## Exercise objective
Your answer must be an exact copy of the listing.

## Material for this exercise
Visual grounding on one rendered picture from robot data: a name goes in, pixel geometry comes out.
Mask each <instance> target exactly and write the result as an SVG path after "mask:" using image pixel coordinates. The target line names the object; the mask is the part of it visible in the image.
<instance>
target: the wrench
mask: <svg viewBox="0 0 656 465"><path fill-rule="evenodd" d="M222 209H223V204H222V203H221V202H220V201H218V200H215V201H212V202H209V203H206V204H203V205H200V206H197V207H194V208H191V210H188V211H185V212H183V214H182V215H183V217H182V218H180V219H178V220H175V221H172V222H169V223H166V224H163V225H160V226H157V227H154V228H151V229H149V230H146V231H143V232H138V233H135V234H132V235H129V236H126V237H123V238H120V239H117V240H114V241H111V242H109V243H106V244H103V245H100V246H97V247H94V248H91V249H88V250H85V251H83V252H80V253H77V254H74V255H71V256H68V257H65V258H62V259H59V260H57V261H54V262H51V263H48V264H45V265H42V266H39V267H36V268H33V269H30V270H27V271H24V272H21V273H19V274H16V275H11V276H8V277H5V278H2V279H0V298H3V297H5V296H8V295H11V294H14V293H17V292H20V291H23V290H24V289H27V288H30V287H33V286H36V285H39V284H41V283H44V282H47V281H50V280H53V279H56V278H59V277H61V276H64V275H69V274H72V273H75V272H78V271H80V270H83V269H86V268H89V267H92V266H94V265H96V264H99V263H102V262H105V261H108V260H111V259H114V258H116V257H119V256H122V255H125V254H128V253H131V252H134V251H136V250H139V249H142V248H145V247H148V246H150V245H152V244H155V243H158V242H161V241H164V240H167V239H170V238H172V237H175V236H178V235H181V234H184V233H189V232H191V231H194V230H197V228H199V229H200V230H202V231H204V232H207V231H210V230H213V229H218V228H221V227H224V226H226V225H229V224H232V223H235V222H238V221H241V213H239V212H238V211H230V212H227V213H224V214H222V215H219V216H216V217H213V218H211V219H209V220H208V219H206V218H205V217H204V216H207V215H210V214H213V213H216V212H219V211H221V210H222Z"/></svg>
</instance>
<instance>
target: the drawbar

## Completed exercise
Visual grounding on one rendered picture from robot data: a name goes in, pixel geometry comes out.
Mask each <instance> target exactly and write the result as an SVG path after "mask:" using image pixel coordinates. The target line names the object; the mask is the part of it visible in the image.
<instance>
target: the wrench
mask: <svg viewBox="0 0 656 465"><path fill-rule="evenodd" d="M222 209H223V204H222V203H221V202H220V201H218V200H215V201H212V202H209V203H206V204H203V205H200V206H197V207H194V208H191V210H188V211H185V212H183V214H182V215H183V217H182V218H180V219H178V220H175V221H172V222H169V223H166V224H163V225H160V226H157V227H154V228H151V229H149V230H146V231H143V232H138V233H135V234H132V235H129V236H126V237H123V238H120V239H117V240H114V241H111V242H109V243H106V244H103V245H100V246H97V247H94V248H91V249H88V250H85V251H83V252H80V253H77V254H74V255H71V256H68V257H65V258H62V259H59V260H57V261H54V262H51V263H48V264H45V265H42V266H39V267H36V268H33V269H30V270H27V271H24V272H21V273H19V274H16V275H11V276H8V277H5V278H2V279H0V298H3V297H5V296H8V295H11V294H14V293H17V292H20V291H23V290H24V289H27V288H30V287H33V286H36V285H39V284H41V283H44V282H47V281H50V280H53V279H56V278H59V277H61V276H64V275H69V274H72V273H75V272H78V271H80V270H83V269H86V268H89V267H92V266H94V265H96V264H99V263H102V262H105V261H108V260H111V259H114V258H116V257H119V256H122V255H125V254H128V253H131V252H134V251H136V250H139V249H142V248H145V247H148V246H150V245H152V244H155V243H158V242H161V241H164V240H167V239H170V238H172V237H175V236H178V235H181V234H184V233H189V232H191V231H194V230H197V228H199V229H200V230H202V231H204V232H207V231H210V230H213V229H218V228H221V227H224V226H226V225H229V224H232V223H235V222H238V221H241V213H239V212H238V211H230V212H227V213H224V214H222V215H219V216H216V217H213V218H211V219H209V220H208V219H206V218H205V217H204V216H207V215H210V214H213V213H216V212H219V211H221V210H222Z"/></svg>
</instance>
<instance>
target: the drawbar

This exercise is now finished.